A constant problem for all armies throughout the war was communication with front line troops after an advance had been made. Smoke and dust obscured the view of observers and phone lines were still be taken forward. This wasn’t such a problem after the first wave as it was only a short distance and news of the advance made its way back rather quickly. But as the infantry pushed deeper during the second and third waves the Brigade and Divisional Commanders were denied timely updates as to the progress. Even after 10am, as the third wave was successfully making their advance, the commanders believed that Black Watch Corner was still in enemy hands. It wasn’t until they received a sketched map from a reconnaissance pilot at 11:25 that they became aware that all objectives had in fact been taken almost exactly according to plan.
But as had been proven on numerous occasions throughout the war, no attack would be allowed to settle in without having to deal with a counter attack. The Australians were preparing in all haste, but the battlefield was almost quiet. No sign of the enemy could be seen on the battlefield, apart from the occasional shot from a sniper or observers from the next ridge. The speed of the advance seemed to have knocked the Germans off balance. It wasn’t until nearly two hours later that the first signs of German guns being lined up was seen.
The infantry were seen assembling at Cameron Covert and around the Butte. The British barrage which was still falling, moved its attention to these locations and scattered the gathering troops. At 1:48 pm, after working hard for over eight hours, the barrage finally ceased. A comparative hush fell over the area. The Australians knew that it wouldn’t last long. A counter attack was imminent and when it came, the artillery would once again send its shells over. The only question was, when.
Interrogation of prisoners indicated that one attack would be launched from Cameron Covert and the Butte against the 1st Division while the 2nd Division would be attacked from the south at Zonnebeke. Shortly after 2pm German troops began to appear from these areas. At 2:40pm a report from the observer of the 2nd Division artillery reported, ‘Huns dribbling across from mound to cemetery in threes and fours. Our men souvenir hunting in Polygon Wood.’ The artillery opened up and it was on again.

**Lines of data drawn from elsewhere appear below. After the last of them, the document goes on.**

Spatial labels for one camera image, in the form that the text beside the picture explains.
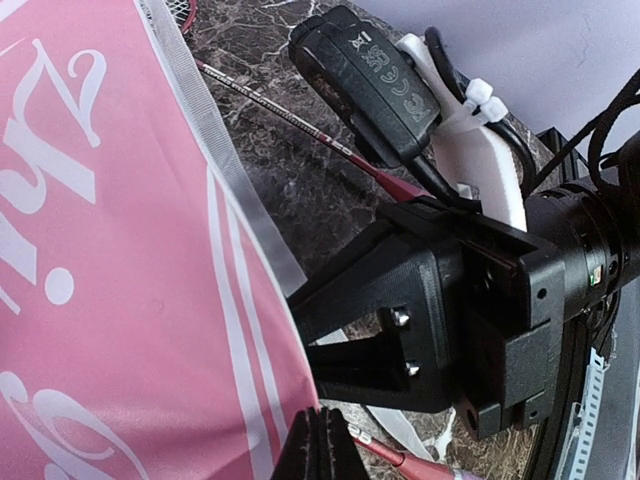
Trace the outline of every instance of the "white wall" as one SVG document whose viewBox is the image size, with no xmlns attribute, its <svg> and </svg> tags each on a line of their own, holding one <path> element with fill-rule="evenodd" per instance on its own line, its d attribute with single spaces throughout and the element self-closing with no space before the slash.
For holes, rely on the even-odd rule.
<svg viewBox="0 0 640 480">
<path fill-rule="evenodd" d="M 534 132 L 572 136 L 640 68 L 640 0 L 355 3 L 406 32 L 438 27 L 454 65 L 489 81 Z M 605 151 L 638 130 L 640 106 L 623 114 Z"/>
</svg>

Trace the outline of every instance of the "marble table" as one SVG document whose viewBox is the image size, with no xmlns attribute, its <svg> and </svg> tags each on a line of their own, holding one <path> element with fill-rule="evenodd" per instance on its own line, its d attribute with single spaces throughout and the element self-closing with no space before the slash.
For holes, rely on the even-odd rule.
<svg viewBox="0 0 640 480">
<path fill-rule="evenodd" d="M 289 32 L 304 18 L 327 11 L 338 0 L 200 0 L 189 43 L 194 55 L 246 86 L 311 121 L 347 146 L 348 129 L 306 85 L 287 58 Z M 401 34 L 354 7 L 393 40 Z M 325 146 L 315 142 L 250 100 L 208 80 L 240 159 L 255 188 L 307 275 L 313 274 L 374 219 L 378 205 L 390 198 L 375 183 Z M 540 164 L 550 153 L 519 122 L 514 125 Z M 557 182 L 551 178 L 550 184 Z M 357 336 L 358 328 L 350 334 Z M 389 439 L 357 405 L 339 404 L 345 416 L 382 440 Z M 407 413 L 422 439 L 447 444 L 449 412 Z M 473 441 L 453 422 L 446 454 L 449 465 L 496 480 L 520 478 L 532 431 L 506 431 Z M 374 479 L 402 478 L 363 452 Z"/>
</svg>

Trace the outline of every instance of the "red racket shaft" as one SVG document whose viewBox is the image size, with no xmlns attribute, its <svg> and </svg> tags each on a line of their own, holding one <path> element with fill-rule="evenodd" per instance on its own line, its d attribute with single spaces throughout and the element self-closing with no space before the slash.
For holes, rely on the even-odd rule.
<svg viewBox="0 0 640 480">
<path fill-rule="evenodd" d="M 429 462 L 410 453 L 398 452 L 352 423 L 348 427 L 355 443 L 389 462 L 407 480 L 480 480 L 468 473 L 451 470 L 446 465 Z"/>
<path fill-rule="evenodd" d="M 303 120 L 297 115 L 291 113 L 286 108 L 278 105 L 277 103 L 269 100 L 267 97 L 261 95 L 260 93 L 252 90 L 250 88 L 245 87 L 244 85 L 240 85 L 237 83 L 232 77 L 222 73 L 221 71 L 213 68 L 211 65 L 207 65 L 200 60 L 196 60 L 196 65 L 201 72 L 205 73 L 207 76 L 213 78 L 214 80 L 219 81 L 223 85 L 231 88 L 232 90 L 244 95 L 247 98 L 250 98 L 258 105 L 263 106 L 267 110 L 272 113 L 275 113 L 280 118 L 286 120 L 291 125 L 297 127 L 302 130 L 306 134 L 315 138 L 319 142 L 323 143 L 327 147 L 329 147 L 334 152 L 338 153 L 343 158 L 347 159 L 353 165 L 370 175 L 375 179 L 375 181 L 380 185 L 391 197 L 398 202 L 406 202 L 415 197 L 419 197 L 421 195 L 425 195 L 425 192 L 421 189 L 414 187 L 409 182 L 402 180 L 401 178 L 395 177 L 385 172 L 381 172 L 369 162 L 367 162 L 364 158 L 359 157 L 355 153 L 353 153 L 349 148 L 345 147 L 337 140 L 331 138 L 326 133 L 323 133 L 317 127 L 311 125 L 309 122 Z"/>
</svg>

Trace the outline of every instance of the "pink fabric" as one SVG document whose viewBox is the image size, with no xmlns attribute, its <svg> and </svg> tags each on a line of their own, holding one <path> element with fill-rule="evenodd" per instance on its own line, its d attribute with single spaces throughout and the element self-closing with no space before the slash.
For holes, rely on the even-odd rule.
<svg viewBox="0 0 640 480">
<path fill-rule="evenodd" d="M 310 371 L 140 12 L 0 25 L 0 478 L 269 478 Z"/>
</svg>

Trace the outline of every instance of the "silver screw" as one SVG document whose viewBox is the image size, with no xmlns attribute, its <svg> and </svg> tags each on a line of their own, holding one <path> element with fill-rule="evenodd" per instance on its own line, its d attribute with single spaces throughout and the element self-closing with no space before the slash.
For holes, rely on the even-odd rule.
<svg viewBox="0 0 640 480">
<path fill-rule="evenodd" d="M 420 371 L 420 367 L 416 362 L 407 362 L 404 364 L 404 368 L 406 368 L 407 374 L 410 377 L 415 377 Z"/>
<path fill-rule="evenodd" d="M 407 323 L 409 323 L 409 320 L 411 320 L 411 317 L 409 316 L 409 314 L 406 312 L 406 310 L 404 308 L 394 308 L 391 310 L 391 315 L 393 316 L 393 324 L 396 327 L 404 327 Z"/>
</svg>

At 3:15pm, the infantry fired SOS flares, but the artillery was already making a mess of the German attack. Shortly after, the observer again reported movement but stated that this appeared more confusion than anything else. German artillery attempted to support the attack, but most of their shells were falling to the rear of the new Allied front line. Most Australian casualties from the bombardment occurred in the rear areas.
The Germans made further attempts at 6:30pm and 7pm, but the Allied artillery had the area pegged to an inch. As soon as counter-attacking troops were seen, front line troops would fire flares which would bring the full weight of the artillery pouring down onto the Germans. No counter attack successfully made it to the Australian lines. By 8pm shellfire from both sides had ceased. The Battle of Menin Road had been fought and won.
For Allied soldiers who had endured months of bitter fighting on the Somme in 1916, this quick, effective victory boosted morale out of sight. Maybe, finally, the Generals had figured out how to fight this war. Quick, decisive battles with limited objectives, consolidate and then repeat. There was hope that the war could be bought to a successful conclusion without the horrors of 1916.
But in what is always a sobering thought, this comparatively easy victory still cost Australia 5013 casualties across the two Divisions. Total Allied casualties were estimated at 20 – 25000. German casualties are thought to be about 25 000 killed, wounded and taken prisoner.
Nevertheless it was an amazing victory. But it was only one part of the overall Third Battle of Ypres. Still ahead for the Australians was Polygon Wood and Broodseinde which we will cover in the next couple of articles.